**Your objective**
Every line below that includes "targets" counts toward the total. Report that total alone.

Dataset records
..............................

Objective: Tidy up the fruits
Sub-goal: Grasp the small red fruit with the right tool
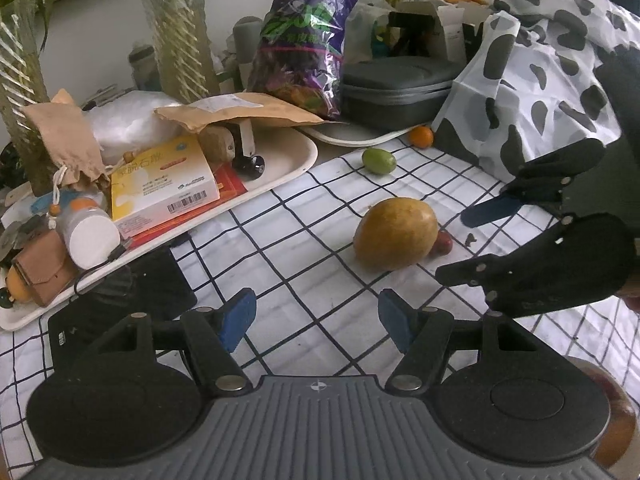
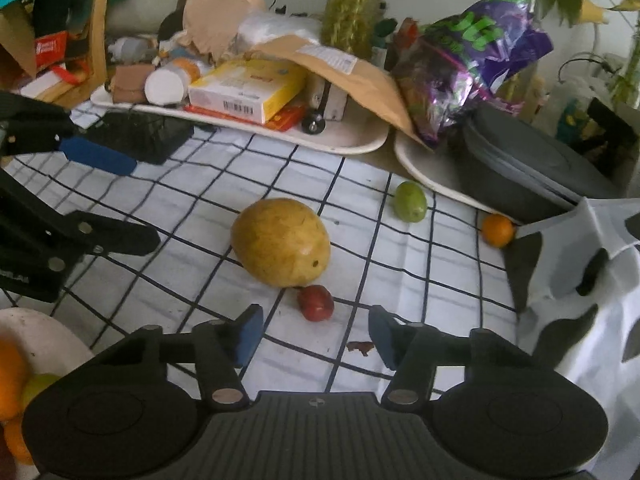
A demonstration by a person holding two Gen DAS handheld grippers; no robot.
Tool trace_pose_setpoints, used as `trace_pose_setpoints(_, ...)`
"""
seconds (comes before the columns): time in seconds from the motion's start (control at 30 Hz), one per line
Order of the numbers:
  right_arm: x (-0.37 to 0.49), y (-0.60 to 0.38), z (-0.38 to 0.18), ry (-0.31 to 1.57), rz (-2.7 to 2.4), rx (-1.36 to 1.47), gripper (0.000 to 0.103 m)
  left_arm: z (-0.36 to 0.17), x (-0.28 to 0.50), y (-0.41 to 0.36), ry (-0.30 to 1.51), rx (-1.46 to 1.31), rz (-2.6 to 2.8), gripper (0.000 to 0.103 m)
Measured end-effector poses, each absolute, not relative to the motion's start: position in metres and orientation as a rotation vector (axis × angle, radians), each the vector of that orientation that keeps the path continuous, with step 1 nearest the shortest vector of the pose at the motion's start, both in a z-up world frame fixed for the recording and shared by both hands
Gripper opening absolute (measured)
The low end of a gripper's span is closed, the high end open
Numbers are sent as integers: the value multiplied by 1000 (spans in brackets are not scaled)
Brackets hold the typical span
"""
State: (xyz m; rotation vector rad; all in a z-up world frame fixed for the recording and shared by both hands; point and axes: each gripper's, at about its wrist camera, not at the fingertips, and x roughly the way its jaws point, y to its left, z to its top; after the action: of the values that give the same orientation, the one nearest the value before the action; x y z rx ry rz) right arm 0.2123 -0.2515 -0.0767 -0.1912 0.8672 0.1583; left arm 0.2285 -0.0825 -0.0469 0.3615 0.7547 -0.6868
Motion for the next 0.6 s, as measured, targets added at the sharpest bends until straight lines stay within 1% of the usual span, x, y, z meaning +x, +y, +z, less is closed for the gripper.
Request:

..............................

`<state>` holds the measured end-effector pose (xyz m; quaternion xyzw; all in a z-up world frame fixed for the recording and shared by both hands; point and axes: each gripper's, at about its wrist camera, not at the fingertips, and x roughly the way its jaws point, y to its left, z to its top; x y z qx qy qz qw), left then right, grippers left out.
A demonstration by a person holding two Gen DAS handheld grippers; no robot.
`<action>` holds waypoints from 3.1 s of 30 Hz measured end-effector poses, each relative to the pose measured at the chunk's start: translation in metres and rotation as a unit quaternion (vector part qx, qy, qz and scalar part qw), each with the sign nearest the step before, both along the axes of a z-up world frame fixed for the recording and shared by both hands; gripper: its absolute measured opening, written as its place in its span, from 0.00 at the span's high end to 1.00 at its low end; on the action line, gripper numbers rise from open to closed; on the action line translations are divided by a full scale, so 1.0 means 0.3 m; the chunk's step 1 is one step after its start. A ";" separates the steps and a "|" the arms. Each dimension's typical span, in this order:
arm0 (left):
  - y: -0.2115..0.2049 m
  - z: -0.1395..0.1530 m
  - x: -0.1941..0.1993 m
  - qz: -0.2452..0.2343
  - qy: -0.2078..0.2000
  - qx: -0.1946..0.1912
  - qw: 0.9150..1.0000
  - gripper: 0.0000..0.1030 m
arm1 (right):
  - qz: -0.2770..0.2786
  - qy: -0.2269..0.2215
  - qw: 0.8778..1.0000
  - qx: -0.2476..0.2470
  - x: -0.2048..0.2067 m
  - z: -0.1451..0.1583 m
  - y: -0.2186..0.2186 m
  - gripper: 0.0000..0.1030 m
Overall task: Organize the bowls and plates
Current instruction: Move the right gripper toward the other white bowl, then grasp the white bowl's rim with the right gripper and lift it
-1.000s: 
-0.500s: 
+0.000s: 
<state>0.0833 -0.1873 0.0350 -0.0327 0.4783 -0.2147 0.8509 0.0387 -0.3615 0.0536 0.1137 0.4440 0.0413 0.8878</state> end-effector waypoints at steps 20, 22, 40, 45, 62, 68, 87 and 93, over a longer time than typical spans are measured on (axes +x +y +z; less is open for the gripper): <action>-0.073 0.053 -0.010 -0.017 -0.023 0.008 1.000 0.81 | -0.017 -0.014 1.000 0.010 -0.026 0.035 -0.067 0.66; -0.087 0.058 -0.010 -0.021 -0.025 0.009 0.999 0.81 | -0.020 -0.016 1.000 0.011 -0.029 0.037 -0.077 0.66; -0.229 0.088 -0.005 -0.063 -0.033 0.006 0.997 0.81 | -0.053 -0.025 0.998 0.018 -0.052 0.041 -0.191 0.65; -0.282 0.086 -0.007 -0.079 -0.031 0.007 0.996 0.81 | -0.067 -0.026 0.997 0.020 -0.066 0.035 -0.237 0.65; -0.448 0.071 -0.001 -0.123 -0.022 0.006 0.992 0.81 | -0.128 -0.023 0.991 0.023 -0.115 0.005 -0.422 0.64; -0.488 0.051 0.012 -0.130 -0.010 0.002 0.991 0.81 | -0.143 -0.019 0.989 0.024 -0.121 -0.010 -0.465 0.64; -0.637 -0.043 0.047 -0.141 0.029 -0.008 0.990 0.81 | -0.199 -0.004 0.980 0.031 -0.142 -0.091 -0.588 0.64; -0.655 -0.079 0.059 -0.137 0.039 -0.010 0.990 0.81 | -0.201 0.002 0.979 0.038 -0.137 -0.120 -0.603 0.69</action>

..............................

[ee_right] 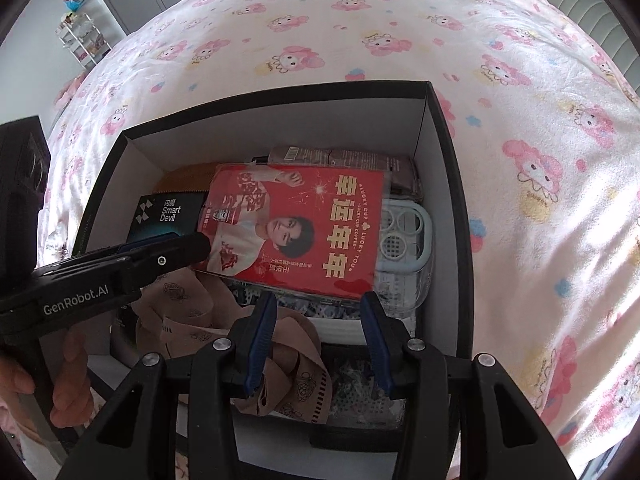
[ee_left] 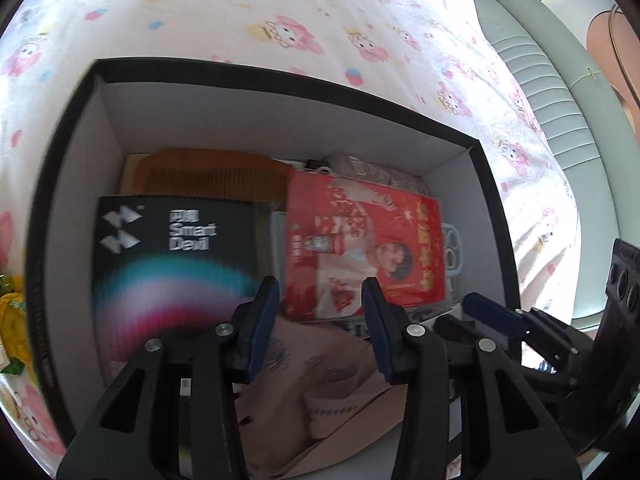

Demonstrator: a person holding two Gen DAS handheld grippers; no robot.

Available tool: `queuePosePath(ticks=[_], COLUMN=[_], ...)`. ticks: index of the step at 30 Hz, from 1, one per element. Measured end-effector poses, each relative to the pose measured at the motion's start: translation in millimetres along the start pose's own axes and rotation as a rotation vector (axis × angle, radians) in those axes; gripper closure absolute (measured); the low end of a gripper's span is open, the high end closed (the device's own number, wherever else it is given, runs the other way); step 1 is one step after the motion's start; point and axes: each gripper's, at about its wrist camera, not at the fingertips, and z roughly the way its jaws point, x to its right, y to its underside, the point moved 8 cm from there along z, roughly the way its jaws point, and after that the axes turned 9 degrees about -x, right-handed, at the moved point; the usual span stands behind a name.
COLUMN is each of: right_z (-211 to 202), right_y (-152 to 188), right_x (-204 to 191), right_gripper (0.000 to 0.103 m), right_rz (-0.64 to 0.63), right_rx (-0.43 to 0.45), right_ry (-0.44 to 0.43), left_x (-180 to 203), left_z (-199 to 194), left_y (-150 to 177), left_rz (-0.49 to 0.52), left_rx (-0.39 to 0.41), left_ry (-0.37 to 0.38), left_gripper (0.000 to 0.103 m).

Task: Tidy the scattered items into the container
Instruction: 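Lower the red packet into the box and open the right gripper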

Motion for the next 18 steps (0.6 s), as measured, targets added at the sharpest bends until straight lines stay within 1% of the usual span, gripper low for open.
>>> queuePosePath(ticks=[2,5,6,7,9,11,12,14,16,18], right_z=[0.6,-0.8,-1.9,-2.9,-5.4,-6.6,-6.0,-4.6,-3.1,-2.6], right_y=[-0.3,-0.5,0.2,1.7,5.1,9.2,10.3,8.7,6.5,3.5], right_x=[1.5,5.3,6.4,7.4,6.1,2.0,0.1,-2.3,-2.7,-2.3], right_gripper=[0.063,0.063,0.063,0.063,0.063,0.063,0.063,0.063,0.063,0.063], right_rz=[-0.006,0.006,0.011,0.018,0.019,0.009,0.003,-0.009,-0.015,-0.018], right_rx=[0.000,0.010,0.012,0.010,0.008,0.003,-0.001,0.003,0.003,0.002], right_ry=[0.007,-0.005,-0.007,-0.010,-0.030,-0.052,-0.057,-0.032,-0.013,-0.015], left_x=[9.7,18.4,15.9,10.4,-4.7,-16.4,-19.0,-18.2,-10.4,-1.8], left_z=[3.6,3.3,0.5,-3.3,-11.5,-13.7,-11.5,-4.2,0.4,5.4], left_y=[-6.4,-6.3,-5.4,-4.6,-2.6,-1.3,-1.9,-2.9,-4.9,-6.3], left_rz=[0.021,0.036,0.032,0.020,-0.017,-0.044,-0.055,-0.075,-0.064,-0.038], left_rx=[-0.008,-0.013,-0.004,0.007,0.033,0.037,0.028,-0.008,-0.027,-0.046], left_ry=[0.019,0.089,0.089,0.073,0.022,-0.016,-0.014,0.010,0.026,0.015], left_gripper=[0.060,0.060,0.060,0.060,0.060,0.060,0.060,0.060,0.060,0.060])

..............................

**Solution for this exercise**
2